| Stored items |

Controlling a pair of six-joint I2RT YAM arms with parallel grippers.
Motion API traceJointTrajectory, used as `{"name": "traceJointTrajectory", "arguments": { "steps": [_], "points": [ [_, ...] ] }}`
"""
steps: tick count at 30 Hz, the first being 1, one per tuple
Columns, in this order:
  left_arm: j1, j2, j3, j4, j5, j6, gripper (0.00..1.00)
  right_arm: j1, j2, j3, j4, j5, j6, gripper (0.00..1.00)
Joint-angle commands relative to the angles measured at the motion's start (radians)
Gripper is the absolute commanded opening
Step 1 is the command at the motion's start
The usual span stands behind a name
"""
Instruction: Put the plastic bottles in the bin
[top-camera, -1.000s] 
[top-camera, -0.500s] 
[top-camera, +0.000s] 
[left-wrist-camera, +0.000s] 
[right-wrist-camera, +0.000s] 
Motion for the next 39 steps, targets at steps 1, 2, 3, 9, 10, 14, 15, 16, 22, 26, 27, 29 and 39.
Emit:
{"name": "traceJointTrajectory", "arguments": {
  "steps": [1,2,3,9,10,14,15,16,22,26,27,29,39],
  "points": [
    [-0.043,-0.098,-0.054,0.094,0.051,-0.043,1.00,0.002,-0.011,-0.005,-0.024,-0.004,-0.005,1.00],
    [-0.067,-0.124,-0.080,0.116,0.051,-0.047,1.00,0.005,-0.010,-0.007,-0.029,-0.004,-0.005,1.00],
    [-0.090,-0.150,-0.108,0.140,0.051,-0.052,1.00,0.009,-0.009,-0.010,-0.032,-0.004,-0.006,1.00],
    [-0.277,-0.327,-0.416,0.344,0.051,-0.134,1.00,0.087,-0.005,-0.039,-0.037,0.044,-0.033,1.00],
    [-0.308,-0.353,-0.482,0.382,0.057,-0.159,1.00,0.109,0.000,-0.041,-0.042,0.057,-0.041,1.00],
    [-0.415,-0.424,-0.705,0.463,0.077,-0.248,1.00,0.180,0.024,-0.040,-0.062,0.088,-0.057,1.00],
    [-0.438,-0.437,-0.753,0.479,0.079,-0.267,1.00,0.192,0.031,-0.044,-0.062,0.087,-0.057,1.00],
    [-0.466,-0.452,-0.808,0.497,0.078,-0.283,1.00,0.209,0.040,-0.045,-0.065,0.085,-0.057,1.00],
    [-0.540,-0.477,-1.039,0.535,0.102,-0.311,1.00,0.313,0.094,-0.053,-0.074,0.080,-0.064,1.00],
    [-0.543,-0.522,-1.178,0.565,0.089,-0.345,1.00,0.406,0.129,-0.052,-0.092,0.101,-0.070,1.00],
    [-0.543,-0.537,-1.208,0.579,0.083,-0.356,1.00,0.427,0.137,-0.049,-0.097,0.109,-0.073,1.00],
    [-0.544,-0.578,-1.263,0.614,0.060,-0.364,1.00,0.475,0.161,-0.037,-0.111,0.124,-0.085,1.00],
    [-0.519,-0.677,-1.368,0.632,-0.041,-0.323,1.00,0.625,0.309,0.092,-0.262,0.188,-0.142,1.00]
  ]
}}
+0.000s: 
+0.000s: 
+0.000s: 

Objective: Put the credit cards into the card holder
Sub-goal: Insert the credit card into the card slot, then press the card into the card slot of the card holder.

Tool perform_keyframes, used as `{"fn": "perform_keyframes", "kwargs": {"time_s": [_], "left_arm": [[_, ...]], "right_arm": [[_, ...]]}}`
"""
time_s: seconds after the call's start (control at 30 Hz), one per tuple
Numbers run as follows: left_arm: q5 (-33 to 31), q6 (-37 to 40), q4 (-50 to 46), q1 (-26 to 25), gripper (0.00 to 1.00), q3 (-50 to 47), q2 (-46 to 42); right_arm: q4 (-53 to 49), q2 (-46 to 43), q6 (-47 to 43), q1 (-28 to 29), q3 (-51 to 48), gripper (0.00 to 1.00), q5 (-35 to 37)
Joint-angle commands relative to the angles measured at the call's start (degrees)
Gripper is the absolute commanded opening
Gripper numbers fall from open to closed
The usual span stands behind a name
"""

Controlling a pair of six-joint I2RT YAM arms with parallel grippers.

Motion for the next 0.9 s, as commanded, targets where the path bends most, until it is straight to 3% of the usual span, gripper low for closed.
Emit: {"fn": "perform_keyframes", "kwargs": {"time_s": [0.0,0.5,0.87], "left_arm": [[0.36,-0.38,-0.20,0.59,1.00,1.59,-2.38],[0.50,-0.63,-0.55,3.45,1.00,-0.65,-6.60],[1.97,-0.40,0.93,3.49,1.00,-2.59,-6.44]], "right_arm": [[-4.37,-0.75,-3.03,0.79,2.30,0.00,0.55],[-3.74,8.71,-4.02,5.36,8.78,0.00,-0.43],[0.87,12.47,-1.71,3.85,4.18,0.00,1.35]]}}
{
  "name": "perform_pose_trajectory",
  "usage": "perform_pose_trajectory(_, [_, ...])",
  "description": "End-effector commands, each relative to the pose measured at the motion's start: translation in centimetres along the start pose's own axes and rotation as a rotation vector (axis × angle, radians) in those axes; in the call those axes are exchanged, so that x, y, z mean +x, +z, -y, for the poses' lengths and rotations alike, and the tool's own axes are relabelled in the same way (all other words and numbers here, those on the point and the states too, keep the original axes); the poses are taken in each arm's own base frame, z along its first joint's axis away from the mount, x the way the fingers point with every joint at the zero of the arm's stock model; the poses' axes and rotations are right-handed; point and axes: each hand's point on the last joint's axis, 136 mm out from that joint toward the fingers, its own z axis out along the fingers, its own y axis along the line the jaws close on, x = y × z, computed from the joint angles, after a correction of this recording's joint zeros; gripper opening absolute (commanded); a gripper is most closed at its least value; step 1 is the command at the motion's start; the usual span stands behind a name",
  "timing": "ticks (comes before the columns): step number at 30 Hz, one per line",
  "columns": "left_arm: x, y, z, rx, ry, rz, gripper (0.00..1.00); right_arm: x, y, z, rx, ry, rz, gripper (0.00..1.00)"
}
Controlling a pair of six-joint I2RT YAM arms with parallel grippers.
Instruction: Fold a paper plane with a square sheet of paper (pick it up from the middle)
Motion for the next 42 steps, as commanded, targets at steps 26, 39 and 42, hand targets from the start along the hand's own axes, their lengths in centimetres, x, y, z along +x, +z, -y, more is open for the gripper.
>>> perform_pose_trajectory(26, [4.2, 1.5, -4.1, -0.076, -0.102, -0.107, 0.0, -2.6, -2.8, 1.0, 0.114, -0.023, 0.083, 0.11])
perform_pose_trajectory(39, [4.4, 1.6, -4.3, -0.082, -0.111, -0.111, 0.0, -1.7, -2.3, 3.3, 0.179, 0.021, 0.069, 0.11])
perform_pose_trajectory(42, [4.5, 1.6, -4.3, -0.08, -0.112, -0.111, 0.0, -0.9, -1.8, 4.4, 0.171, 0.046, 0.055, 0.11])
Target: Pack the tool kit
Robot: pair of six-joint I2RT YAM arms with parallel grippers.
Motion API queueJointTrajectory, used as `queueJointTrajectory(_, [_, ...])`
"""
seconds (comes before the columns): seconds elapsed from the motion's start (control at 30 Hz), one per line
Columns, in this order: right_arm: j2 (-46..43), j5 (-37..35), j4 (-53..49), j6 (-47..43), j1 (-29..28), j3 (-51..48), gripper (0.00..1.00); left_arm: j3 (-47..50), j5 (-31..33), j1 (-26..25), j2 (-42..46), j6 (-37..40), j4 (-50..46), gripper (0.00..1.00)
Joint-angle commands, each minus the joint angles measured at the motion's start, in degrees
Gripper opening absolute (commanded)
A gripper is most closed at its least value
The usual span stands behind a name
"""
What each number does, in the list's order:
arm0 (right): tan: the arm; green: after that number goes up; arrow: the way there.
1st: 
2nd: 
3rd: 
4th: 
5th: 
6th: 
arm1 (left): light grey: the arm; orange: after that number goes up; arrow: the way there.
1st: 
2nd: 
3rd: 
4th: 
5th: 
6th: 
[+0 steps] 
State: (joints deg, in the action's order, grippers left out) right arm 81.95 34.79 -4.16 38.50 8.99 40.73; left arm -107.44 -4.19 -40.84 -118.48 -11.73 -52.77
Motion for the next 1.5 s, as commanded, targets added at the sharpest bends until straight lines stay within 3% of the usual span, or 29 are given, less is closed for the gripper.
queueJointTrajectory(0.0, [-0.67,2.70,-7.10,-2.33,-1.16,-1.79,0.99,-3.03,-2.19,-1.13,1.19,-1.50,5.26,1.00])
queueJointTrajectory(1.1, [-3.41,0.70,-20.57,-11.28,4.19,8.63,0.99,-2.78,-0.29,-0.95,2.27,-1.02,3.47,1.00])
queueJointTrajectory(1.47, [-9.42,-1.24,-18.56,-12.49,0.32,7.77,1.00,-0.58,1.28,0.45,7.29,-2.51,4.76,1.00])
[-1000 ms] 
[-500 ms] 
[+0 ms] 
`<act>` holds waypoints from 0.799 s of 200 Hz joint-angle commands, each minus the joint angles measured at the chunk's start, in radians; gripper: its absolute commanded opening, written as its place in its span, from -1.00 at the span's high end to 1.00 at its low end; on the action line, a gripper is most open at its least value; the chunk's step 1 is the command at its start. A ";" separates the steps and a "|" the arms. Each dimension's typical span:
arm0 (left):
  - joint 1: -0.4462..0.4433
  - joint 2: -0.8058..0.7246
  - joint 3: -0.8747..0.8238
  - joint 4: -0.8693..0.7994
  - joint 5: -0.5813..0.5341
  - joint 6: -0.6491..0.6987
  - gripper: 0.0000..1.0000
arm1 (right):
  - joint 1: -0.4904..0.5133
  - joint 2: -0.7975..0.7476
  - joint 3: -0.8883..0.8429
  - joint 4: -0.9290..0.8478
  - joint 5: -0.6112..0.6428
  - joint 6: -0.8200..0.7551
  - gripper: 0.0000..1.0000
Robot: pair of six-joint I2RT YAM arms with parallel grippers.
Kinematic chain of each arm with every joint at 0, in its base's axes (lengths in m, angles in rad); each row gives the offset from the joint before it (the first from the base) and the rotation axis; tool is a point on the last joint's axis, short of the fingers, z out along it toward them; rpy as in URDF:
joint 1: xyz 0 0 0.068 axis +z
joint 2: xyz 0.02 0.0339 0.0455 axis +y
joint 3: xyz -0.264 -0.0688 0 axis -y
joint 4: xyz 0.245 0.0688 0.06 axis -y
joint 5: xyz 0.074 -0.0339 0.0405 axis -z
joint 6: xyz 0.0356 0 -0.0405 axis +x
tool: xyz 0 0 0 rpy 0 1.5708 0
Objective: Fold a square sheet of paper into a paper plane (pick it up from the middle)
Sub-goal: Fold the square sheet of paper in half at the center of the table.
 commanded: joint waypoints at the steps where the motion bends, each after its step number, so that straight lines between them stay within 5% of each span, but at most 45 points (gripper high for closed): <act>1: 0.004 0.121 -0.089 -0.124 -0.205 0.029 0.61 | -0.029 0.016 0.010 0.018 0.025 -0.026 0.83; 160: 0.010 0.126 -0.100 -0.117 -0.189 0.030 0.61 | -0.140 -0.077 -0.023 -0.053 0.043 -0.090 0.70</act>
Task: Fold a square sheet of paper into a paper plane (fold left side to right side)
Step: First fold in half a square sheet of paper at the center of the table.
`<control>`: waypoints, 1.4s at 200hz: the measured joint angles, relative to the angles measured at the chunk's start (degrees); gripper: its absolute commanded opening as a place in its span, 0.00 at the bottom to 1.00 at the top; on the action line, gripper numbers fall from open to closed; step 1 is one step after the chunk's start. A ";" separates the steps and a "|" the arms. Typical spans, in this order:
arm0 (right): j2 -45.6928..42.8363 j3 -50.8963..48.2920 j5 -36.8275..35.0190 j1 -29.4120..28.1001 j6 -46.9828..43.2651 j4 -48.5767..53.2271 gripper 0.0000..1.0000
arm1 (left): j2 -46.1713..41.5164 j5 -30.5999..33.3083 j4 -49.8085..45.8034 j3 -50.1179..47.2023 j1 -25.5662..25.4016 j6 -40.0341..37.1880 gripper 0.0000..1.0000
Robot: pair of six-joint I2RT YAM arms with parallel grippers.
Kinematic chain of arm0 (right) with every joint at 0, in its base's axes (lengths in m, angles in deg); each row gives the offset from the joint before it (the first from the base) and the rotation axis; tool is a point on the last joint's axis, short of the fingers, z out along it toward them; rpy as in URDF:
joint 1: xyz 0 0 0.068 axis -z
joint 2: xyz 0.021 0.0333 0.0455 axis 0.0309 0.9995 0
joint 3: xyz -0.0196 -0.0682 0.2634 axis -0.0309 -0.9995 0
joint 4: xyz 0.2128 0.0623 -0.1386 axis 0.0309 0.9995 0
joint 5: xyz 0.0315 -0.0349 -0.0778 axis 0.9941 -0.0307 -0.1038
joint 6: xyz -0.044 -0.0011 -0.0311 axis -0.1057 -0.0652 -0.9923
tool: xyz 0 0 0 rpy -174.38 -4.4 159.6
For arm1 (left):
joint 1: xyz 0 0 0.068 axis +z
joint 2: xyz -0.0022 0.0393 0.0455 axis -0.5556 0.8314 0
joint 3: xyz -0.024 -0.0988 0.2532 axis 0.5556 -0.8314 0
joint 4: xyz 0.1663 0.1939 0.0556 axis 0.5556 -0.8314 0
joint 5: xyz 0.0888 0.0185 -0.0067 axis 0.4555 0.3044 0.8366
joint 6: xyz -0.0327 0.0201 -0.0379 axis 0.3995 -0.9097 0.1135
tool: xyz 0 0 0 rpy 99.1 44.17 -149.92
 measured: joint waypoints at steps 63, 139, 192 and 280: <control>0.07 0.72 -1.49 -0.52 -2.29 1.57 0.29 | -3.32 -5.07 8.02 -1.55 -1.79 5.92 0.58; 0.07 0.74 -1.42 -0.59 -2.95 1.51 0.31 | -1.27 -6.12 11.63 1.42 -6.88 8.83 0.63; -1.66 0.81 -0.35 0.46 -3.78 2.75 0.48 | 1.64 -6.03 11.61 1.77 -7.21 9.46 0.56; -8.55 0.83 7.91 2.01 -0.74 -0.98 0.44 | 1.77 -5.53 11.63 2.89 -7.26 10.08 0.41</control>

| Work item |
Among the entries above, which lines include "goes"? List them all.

| Finished task |
arm0 (right): tan: the arm; green: after that number goes up; arrow: the way there.
arm1 (left): light grey: the arm; orange: after that number goes up; arrow: the way there.

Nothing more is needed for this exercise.